# [Work instruction]
Quote all lines below exactly. Images stay out.

_ _ _ _ _

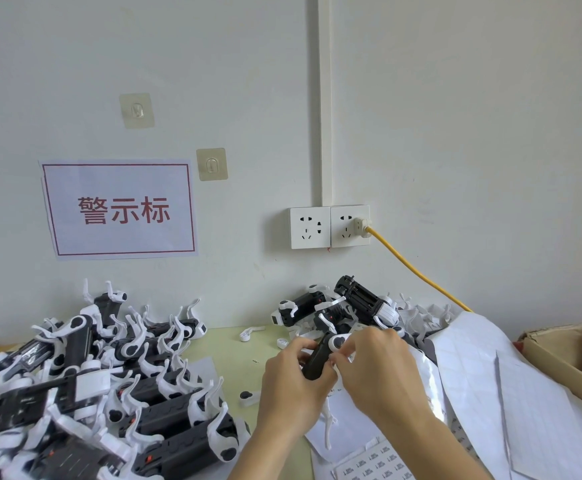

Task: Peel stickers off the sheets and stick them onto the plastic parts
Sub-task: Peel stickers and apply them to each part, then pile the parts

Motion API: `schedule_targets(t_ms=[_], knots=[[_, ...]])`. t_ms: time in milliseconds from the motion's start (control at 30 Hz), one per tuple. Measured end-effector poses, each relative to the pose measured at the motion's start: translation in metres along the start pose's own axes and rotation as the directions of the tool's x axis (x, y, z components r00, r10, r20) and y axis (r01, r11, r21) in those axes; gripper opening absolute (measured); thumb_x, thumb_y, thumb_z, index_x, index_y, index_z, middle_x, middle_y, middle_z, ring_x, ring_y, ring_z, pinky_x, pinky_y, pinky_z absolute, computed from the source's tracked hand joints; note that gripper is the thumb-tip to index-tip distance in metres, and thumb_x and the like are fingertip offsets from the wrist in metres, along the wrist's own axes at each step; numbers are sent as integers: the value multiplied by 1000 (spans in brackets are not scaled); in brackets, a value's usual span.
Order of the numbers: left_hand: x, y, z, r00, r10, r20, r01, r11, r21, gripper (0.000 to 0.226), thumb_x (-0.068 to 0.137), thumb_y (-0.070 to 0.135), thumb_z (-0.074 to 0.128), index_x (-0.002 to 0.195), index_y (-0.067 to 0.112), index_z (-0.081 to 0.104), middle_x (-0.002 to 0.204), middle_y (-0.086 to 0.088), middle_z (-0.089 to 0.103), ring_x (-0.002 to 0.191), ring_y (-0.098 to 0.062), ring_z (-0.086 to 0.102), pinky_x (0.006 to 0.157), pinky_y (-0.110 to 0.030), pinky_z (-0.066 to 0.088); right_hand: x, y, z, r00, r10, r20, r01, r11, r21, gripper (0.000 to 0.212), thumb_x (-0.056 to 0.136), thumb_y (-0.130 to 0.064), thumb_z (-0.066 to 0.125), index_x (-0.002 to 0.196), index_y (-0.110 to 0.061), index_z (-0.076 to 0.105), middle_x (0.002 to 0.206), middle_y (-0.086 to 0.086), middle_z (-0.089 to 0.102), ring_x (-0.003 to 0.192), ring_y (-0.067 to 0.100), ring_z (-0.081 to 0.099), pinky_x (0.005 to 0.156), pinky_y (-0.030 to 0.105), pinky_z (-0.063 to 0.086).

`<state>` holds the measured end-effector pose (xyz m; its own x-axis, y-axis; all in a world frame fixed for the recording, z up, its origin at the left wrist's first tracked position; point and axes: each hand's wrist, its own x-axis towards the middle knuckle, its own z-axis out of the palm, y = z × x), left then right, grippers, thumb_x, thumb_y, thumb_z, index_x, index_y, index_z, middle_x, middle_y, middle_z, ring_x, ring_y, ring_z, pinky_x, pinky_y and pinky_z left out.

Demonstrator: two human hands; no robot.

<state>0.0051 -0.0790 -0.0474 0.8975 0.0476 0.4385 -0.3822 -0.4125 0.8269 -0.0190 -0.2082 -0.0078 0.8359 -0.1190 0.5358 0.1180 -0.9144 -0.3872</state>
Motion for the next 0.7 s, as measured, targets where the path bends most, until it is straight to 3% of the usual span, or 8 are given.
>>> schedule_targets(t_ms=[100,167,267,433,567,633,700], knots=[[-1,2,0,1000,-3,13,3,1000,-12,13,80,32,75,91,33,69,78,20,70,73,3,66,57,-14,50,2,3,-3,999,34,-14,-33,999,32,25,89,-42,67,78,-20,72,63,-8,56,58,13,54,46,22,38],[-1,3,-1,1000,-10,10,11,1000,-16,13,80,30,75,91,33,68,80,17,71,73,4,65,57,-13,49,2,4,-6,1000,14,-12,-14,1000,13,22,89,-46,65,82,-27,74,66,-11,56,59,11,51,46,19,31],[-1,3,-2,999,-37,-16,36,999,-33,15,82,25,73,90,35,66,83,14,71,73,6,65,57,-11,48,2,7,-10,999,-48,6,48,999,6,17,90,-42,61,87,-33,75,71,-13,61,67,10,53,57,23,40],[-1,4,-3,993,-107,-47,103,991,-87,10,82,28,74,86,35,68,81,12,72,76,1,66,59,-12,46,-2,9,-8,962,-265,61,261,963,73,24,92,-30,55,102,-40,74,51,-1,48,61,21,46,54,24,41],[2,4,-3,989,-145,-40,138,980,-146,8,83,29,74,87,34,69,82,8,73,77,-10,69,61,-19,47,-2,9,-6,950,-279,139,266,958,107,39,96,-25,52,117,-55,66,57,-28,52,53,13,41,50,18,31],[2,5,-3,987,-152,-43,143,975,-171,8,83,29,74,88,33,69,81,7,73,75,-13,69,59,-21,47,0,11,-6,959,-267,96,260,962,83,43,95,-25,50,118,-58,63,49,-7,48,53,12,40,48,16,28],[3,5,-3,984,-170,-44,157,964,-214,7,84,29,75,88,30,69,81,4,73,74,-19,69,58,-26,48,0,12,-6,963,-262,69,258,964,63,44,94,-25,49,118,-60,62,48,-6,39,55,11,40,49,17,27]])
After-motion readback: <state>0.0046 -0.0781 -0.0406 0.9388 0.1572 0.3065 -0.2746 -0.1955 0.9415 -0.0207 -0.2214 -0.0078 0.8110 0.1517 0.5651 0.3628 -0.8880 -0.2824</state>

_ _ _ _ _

# [Task output]
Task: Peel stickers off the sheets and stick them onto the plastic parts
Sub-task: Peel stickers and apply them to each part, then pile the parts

Motion API: `schedule_targets(t_ms=[_], knots=[[_, ...]])`. t_ms: time in milliseconds from the motion's start (control at 30 Hz), one per tuple. Measured end-effector poses, each relative to the pose measured at the motion's start: translation in metres along the start pose's own axes and rotation as the directions of the tool's x axis (x, y, z components r00, r10, r20) and y axis (r01, r11, r21) in those axes; gripper opening absolute (measured); thumb_x, thumb_y, thumb_z, index_x, index_y, index_z, middle_x, middle_y, middle_z, ring_x, ring_y, ring_z, pinky_x, pinky_y, pinky_z absolute, computed from the source's tracked hand joints; note that gripper is the thumb-tip to index-tip distance in metres, and thumb_x and the like are fingertip offsets from the wrist in metres, along the wrist's own axes at each step; numbers are sent as integers: the value multiplied by 1000 (spans in brackets are not scaled); in brackets, a value's usual span.
Order of the numbers: left_hand: x, y, z, r00, r10, r20, r01, r11, r21, gripper (0.000 to 0.226), thumb_x (-0.068 to 0.137), thumb_y (-0.070 to 0.135), thumb_z (-0.074 to 0.128), index_x (-0.002 to 0.195), index_y (-0.067 to 0.112), index_z (-0.081 to 0.104), middle_x (-0.002 to 0.204), middle_y (-0.086 to 0.088), middle_z (-0.089 to 0.103), ring_x (-0.002 to 0.191), ring_y (-0.098 to 0.062), ring_z (-0.086 to 0.102), pinky_x (0.006 to 0.157), pinky_y (-0.110 to 0.030), pinky_z (-0.066 to 0.088); right_hand: x, y, z, r00, r10, r20, r01, r11, r21, gripper (0.000 to 0.212), thumb_x (-0.056 to 0.136), thumb_y (-0.130 to 0.064), thumb_z (-0.066 to 0.125), index_x (-0.002 to 0.196), index_y (-0.110 to 0.061), index_z (-0.076 to 0.105), middle_x (0.002 to 0.206), middle_y (-0.086 to 0.086), middle_z (-0.089 to 0.102), ring_x (-0.003 to 0.192), ring_y (-0.067 to 0.100), ring_z (-0.081 to 0.099), pinky_x (0.005 to 0.156), pinky_y (-0.030 to 0.105), pinky_z (-0.063 to 0.086).

`<state>` holds the measured end-effector pose (xyz m; its own x-axis, y-axis; all in a world frame fixed for the recording, z up, its origin at the left wrist's first tracked position; point and axes: each hand's wrist, its own x-axis towards the middle knuckle, its own z-axis out of the palm, y = z × x), left then right, grippers, thumb_x, thumb_y, thumb_z, index_x, index_y, index_z, middle_x, middle_y, middle_z, ring_x, ring_y, ring_z, pinky_x, pinky_y and pinky_z left out.

Demonstrator: two human hands; no robot.

<state>0.0051 -0.0790 -0.0474 0.8975 0.0476 0.4385 -0.3822 -0.4125 0.8269 -0.0190 -0.2082 -0.0078 0.8359 -0.1190 0.5358 0.1180 -0.9144 -0.3872</state>
Motion for the next 0.7 s, as measured, targets where the path bends most, until it is straight to 3% of the usual span, or 8 are given.
>>> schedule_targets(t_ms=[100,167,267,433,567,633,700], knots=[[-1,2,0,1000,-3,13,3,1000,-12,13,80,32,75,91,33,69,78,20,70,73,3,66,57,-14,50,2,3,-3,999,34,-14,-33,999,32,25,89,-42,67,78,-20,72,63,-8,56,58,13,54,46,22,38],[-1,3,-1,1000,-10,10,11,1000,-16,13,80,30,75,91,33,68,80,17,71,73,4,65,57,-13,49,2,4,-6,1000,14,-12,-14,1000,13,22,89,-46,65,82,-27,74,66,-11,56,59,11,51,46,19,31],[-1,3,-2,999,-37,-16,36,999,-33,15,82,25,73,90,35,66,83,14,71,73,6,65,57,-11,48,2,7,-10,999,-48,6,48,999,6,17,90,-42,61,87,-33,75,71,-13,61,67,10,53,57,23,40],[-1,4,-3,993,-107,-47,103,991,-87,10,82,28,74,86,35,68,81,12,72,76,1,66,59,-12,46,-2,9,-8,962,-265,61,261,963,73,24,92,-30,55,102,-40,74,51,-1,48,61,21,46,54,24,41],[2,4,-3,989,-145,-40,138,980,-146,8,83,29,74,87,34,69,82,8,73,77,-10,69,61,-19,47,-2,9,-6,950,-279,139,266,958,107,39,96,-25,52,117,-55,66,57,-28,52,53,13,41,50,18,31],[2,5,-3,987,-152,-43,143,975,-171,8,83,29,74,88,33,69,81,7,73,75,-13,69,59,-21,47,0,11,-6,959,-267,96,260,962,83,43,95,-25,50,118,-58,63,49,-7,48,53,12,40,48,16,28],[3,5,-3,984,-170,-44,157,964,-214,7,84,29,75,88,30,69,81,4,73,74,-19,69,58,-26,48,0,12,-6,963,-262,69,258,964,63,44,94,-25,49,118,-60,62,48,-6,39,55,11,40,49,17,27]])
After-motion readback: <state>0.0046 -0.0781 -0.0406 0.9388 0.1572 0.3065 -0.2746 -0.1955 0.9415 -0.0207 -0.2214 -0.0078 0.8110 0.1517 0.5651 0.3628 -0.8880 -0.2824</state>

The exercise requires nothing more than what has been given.